Ultimately, the choice depends on the quality and accessibility of the data. Fine-tuning offers superior results because it allows you to customize models for your specific needs and context.
When Should You Use Prompt-Tuning or Fine-Tuning?
Currently, we are in the digital phase, where large language models (LLMs) along with billions of parameters are becoming more accessible for fine-tuning.
In the following section, we will look at some factors that will help you decide whether to opt for prompt-tuning or invest in fine-tuning.
Firstly, it is important to understand the requirements along with the capabilities of the LLM to which you have access.
For example, let us consider a scenario where you have been asked to develop a customer service Q&A system for your software platform.
Initially, it would be practical to evaluate off-the-shelf LLMs via APIs from providers such as OpenAI, Cohere, and Anthropic. Here are key factors to consider:
Data Alignment
The primary question is: was the LLM trained on data similar to yours? In the context of your Q&A software application example, it will check if the underlying code and documentation are open source.
If so, these LLMs were most likely trained on similar tokens. This implies that they can be effectively prompt-engineered to provide answers and even generate relevant code for your problem.
ML Engineering
Do you or does your organization require expertise in ML engineering and infrastructure?
As fine-tuning becomes more accessible along with user-friendly tools, it still requires expertise and resources for optimal results.
However, if fine-tuning seems challenging due to limited knowledge or budget, then prompt-tuning can be a good solution. However, it also comes with some costs.
Task Uniqueness
How unique is your task? As we know, ample data is available for tasks such as customer service Q&A. Novel or niche tasks may not be adequately represented in public datasets.
For example, developing an LLM for a medical use case requires valid medical responses and communication. However, this could be challenging due to limited data availability.
Thus, in such scenarios, fine-tuning is beneficial.
Summing Up
In the end, prompt-tuning and fine-tuning both, play a crucial role in developing and enhancing generative AI applications.
Ultimately, the decision on which to use should align with your goals, available data, and operational constraints.
Fine-tuning is preferred for enterprise-level AI applications that require high accuracy and deep domain knowledge.
On the other hand, prompt-tuning supports activities that offer an efficient and flexible solution for adapting the fine-tuned model in various scenarios.
Ultimately, take your AI knowledge to the next level with AppsKite and explore the possibilities of AI for superior performance!
F.A.Qs
Are there any potential drawbacks or limitations associated with using prompt-tuning or fine-tuning?
Both prompt-tuning and fine-tuning have their limitations and potential challenges. In prompt-tuning, there might be challenges regarding biases in the generated content. Simultaneously, in fine-tuning, there might be challenges related to data quality and domain specificity. Also, if the dataset quality is not appropriate, it could affect the model’s performance.

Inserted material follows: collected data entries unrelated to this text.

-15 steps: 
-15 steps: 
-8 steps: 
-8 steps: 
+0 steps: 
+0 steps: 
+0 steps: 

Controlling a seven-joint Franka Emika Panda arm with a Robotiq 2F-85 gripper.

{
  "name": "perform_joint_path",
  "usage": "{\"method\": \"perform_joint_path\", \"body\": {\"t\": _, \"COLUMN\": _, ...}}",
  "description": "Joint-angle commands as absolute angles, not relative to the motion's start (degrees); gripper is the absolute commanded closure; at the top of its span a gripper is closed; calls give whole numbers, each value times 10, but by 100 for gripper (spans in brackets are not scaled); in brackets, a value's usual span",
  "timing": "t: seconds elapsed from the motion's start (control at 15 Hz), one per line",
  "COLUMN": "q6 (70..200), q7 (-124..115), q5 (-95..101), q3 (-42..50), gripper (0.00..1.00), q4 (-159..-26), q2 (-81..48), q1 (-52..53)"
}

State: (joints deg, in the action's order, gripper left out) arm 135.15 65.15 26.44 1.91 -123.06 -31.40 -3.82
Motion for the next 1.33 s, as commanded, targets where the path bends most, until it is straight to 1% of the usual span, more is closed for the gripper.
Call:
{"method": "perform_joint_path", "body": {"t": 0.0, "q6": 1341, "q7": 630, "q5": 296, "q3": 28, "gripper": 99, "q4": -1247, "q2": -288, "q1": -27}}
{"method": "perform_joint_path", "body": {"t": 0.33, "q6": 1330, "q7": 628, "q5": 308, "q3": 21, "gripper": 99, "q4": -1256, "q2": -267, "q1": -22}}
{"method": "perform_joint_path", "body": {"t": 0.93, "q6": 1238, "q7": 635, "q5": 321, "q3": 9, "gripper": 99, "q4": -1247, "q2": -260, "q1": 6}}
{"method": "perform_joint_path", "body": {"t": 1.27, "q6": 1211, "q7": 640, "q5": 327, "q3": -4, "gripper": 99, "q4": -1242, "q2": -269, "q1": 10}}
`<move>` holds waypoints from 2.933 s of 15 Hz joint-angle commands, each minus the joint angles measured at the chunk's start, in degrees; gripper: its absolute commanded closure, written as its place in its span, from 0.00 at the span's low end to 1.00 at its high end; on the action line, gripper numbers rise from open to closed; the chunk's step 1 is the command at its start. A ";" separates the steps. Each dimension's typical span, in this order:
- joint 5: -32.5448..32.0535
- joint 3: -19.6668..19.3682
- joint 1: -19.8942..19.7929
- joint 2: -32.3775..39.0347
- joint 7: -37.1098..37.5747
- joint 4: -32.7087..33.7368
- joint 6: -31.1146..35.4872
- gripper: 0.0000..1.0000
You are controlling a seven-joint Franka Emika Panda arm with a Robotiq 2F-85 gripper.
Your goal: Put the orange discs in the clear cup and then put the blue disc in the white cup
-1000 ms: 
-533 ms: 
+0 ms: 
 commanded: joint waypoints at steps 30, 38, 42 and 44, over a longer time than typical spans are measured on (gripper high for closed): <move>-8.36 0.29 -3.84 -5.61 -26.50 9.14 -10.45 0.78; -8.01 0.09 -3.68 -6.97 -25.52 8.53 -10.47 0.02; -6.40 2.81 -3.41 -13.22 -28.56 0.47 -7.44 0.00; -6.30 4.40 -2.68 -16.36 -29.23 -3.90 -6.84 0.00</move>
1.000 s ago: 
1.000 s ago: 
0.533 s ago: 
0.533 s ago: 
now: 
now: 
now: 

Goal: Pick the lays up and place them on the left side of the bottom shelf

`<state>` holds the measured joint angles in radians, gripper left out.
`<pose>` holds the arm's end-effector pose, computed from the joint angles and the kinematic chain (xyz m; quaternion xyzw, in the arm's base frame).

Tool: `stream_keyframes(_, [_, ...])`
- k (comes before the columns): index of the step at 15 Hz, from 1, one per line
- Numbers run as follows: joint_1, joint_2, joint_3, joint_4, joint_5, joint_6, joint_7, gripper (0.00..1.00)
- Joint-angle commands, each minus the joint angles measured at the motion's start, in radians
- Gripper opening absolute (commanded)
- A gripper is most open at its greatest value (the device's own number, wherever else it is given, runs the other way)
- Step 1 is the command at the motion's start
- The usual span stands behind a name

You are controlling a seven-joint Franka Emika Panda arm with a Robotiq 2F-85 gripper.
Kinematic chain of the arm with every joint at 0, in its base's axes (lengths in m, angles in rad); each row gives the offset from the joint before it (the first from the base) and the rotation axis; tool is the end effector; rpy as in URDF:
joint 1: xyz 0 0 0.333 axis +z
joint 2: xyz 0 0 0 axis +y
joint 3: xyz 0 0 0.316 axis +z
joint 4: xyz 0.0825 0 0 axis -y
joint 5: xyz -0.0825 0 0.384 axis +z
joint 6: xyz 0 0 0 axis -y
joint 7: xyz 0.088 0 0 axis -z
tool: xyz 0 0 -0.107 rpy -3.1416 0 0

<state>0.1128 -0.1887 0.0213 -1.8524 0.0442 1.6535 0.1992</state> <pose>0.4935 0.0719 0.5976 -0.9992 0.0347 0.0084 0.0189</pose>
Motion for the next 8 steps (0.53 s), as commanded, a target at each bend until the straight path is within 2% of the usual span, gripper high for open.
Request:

Can prompt-tuning and fine-tuning be applied to other AI models?
Yes, both prompt-tuning and fine-tuning techniques can be applied to various AI models, including image recognition and speech synthesis. Prompt-tuning mainly focuses on the model, while fine-tuning improves the performance along with additional data. One can refer to “Transfer Learning in Image Recognition and Speech Synthesis” by Zhang et al. and get help in customization and optimization across various AI domains.
Are there any ethical concerns or risks associated with fine-tuning AI models using sensitive or proprietary data?
Fine-tuning AI models on sensitive data has some concerns related to ethical considerations and risks, including potential privacy breaches, data leaks, and legal implications. There is also a risk of bias or discrimination if the fine-tuned models are trained on biassed datasets. To navigate these challenges, developers and organizations can refer to IBM’s AI ethics and prioritize their ethical assessments, transparency, accountability, and fairness throughout the fine-tuning process.